The Banded Gneiss Complex forms the basement on which the Aravalli Supergroup sediments were deposited. These older rocks therefore were the sea floor at that time. No fold mountain ranges existed in this region around 2 billion years ago.

Galena (Lead Sulphide) which occurs in volcanic rocks interlayered in the lower part of the Aravalli Super Group has been dated to about 2 billion years. This is taken as roughly the start of Aravalli sedimentation. This basin lasted for about 200 million years. Granites intruding the Aravalli Supergroup have been dated to about 1. 85 billion years. These are syn-orogenic granites which form when continental fragments collide, and the deeply buried crust partially melts to generate granitic magma. Geologists think that the tectonic event responsible for this was the collision of the Aravalli craton and the Bundelkhand craton. The Aravalli orogeny and fold belt formation is thus about 1. 8 billion years old.

At this time there would have been a fold mountain range made up of crumpled up Aravalli Supergroup rocks. Subsequently, beginning around 1.7 billion years ago, another basin developed in the north and west of the older Aravalli basin. In this basin were deposited sediments and volcanic material that make up the Delhi Supergroup of rocks. Among these rocks are the resistant quartzites that make up the Delhi Ridge. The Delhi basin closed and the rocks folded and  uplifted by about 1 billion years ago. The tectonic event responsible for the Delhi orogeny is thought to be the collision between the Aravalli-Bundelkhand craton and the Marwar craton to the west. The contact between the two is the Western Margin Fault along which the Phulad Ophiolite rocks lay sandwiched. These are remnants of the oceanic crust that existed between the two continental blocks.

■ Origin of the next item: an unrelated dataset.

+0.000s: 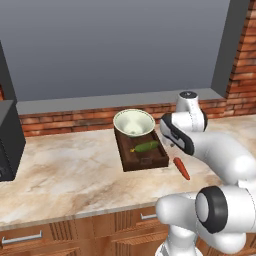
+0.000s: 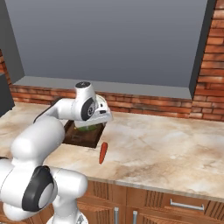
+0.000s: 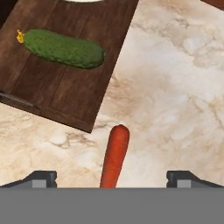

The Aravalli fold belt, made up of the Aravalli Supergroup and the Delhi Supergroup formed over an extended time period in two phases, the first one about 1.8 billion and the second about 1 billion years ago.

The map below shows the different geologic terrains of the Rajasthan craton

Source: Joseph Meert 2010 - Precambrian crustal evolution of Peninsular India: A 3.0 billion year odyssey

Does that mean we can say that the maximum age of the Aravalli mountains is about 1.8 billion years?

This is an intriguing question and it depends on what might seem a rather esoteric question. What is the nature of the contact between the Aravalli Supergroup rocks and the younger Delhi Supergroup rocks? The Aravalli and Delhi rocks have a sheared and faulted contact. This means that the two terrains have been moved along faults from their original positions and juxtaposed against each other. But some work suggests that their original relationship was different. Field relations and inferred contrasting folding histories (2, 3)  implies an angular unconformity between the two. That means that Aravalli Supergroup rocks were folded earlier and then over a time span of 100 million years or so, erosion wore down the Aravalli Supergroup fold mountains to a plain. The crust then sagged, and the Aravalli rocks along with the Banded Gneiss Complex became the basin floor upon which the Delhi Supergroup sediments were deposited.

If this scenario is true, then the Rajasthan fold mountain topography formed during the younger Delhi Supergroup orogeny, that is about 1 billion years ago. The rolling hills and the gentle stream gradients suggest that erosion has been wearing the mountains down and there have not been significant earth movements affecting this part of the crust since.

How does this compare with other ancient mountain ranges. The Barbeton Greenstone Belt, also known as the Makhaonjwa Mountains, on the border of South Africa and Swaziland are thought to be the oldest mountain range in the world. They are made up of 3.5 to 3.2 billion year old rocks. On the web there are top 10/9 lists of the oldest mountain ranges in the world, which include the Hammersley Range in Western Australia (3.4 billion)  and the Waterburg Mountains in South Africa (2.7 billion) (strangely they exclude the Aravallis!) But has the topography existed since the claimed age or has an old peneplain been rejuvenated in more recent times?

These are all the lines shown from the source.